China’s government offers some help to the battered real estate sector, which is in desperate need of reform
Beijing has signaled regulatory easing on its ailing property sector, but the policy shift will neither reverse the industry-wide downturns that began in 2021 nor resolve property developers’ deep rooted issues underpinning the series of defaults.
On April 29, Xí Jìnpíng 习近平 led a meeting of China’s top leadership body, the Politburo, that signaled a policy shift towards its battered property sector, encouraging local governments to “optimize real estate policies based on local realities.” In other words, local governments may begin to offer more support for property developers. However, it is not clear if regulatory easing will be palliative or curative for the property sector’s ailments, which include years of unsustainable growth strategies based on speculative funding and debt.
Growth in China’s real estate market continues to decline after the 2021 downturns during which the largest Chinese property developer, China Evergrande Group, defaulted on billions of debt. Other industry leaders that faced a similar fate and suffered credit rating downgrades include Fantasia Holdings 花样年, Kaisa Group 佳兆业集团, Shimao Group 世茂集团, and Sunac China Holdings 融创中国控股.
What’s behind the slump?
Much to the surprise of many investors, the sector’s market sales began to slump in March of last year after decades of rapid growth.
According to data from China Real Estate Information Corp., China’s top 100 property developers experienced a 53% decline in sales in March 2021 and year-on-year changes in sales are still declining into May of this year.
Since 2021, Chinese developers have defaulted on $8 billion in offshore dollar bonds and $757 million in onshore yuan-denominated bonds. New home prices in 70 Chinese cities declined slightly at 0.13% from January to February of this year. Property investment grew 4.4% in 2021, which is the slowest pace in 17 months.

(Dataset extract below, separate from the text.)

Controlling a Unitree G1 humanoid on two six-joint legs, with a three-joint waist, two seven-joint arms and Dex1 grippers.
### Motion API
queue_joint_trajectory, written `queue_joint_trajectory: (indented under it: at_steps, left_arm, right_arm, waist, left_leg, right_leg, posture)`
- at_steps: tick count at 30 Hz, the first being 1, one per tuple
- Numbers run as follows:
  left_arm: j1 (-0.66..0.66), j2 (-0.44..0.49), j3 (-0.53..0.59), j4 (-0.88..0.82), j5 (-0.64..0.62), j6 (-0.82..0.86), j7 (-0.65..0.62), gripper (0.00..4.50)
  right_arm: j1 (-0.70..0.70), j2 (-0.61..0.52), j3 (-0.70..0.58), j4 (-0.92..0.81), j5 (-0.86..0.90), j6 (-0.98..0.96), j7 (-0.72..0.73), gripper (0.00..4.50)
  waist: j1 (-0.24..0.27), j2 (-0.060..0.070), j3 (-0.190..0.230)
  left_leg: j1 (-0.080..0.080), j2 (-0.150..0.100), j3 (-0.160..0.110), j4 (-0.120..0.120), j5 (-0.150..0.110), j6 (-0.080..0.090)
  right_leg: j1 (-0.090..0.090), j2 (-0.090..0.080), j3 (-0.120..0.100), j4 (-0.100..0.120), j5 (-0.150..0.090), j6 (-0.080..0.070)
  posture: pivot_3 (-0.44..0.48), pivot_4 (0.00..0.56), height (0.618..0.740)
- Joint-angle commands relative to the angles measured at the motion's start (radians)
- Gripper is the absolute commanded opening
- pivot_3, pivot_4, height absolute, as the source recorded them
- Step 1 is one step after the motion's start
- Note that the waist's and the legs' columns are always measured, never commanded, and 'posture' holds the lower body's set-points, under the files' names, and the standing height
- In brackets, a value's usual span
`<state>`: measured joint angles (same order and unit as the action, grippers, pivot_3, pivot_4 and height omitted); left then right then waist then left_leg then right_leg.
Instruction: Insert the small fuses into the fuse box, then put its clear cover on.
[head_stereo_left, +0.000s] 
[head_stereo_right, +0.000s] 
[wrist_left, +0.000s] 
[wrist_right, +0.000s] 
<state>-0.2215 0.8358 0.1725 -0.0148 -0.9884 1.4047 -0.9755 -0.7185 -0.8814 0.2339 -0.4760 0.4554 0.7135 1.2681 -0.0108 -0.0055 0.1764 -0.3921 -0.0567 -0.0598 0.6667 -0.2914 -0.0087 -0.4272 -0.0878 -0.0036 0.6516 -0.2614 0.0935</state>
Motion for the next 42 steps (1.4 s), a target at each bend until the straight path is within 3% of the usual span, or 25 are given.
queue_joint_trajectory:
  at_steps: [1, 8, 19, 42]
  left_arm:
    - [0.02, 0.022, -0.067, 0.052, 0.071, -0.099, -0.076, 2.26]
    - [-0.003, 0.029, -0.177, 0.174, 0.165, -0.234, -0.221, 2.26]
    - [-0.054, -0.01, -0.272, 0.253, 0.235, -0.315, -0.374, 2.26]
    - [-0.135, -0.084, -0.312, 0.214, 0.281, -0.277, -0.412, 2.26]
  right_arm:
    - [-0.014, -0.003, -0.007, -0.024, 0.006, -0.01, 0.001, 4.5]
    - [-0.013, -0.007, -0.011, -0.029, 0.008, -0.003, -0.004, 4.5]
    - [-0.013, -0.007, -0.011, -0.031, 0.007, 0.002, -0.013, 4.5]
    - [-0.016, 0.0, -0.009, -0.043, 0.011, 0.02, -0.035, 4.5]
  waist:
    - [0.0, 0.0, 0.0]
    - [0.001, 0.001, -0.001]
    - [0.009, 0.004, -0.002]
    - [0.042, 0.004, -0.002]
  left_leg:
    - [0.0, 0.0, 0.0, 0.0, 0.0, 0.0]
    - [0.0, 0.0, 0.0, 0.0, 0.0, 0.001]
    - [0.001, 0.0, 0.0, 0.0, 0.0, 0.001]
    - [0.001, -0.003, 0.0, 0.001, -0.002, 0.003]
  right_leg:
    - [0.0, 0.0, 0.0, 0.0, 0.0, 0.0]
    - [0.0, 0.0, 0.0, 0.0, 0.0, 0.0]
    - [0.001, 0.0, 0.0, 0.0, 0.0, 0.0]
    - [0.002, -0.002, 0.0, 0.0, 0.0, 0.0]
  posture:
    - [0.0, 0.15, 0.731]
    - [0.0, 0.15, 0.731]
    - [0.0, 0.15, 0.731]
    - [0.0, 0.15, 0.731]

This is all new for real estate companies and for the Chinese economy as a whole. Since the economic liberalization policies in the 1980s, the real estate sector has been viewed as a key driver of economic growth and social stability, and it continues to play an outsized role for Beijing’s economic ambitions: It is a significant contributor to GDP and employment rates, and a recipient of investment.
However, more recently, Beijing’s views towards property developers pivoted from favor to caution. A major reason is the industry-wide debt problem. In fact, some observers believe the property market is a looming financial bubble hidden behind years of distortive state intervention and lenient loans.
In August 2020, the Chinese government preemptively addressed such concerns and implemented its “three red lines” policy, which systematically assesses a developer’s ability to receive refinancing against three metrics. This policy was intended to prevent unhealthy debt-ridden firms from using more debt refinancing and forestall a prodigious market crash.
Can the government actually fix the problem?
Regulatory easing will not resolve the structural roots of the Chinese real estate sector’s problems. The issues that are now plaguing the sector have been long in the making, and include property developers’ complacency towards high leverage, as well as their failure to deliver promised housing and thus, a loss of investor confidence.
The government may well even exacerbate the problem as the sector is in need of wholesale reform with incentives to deleverage. The state’s moves to assuage the industry’s pains is but an aspirin tablet prescribed to cure cancer.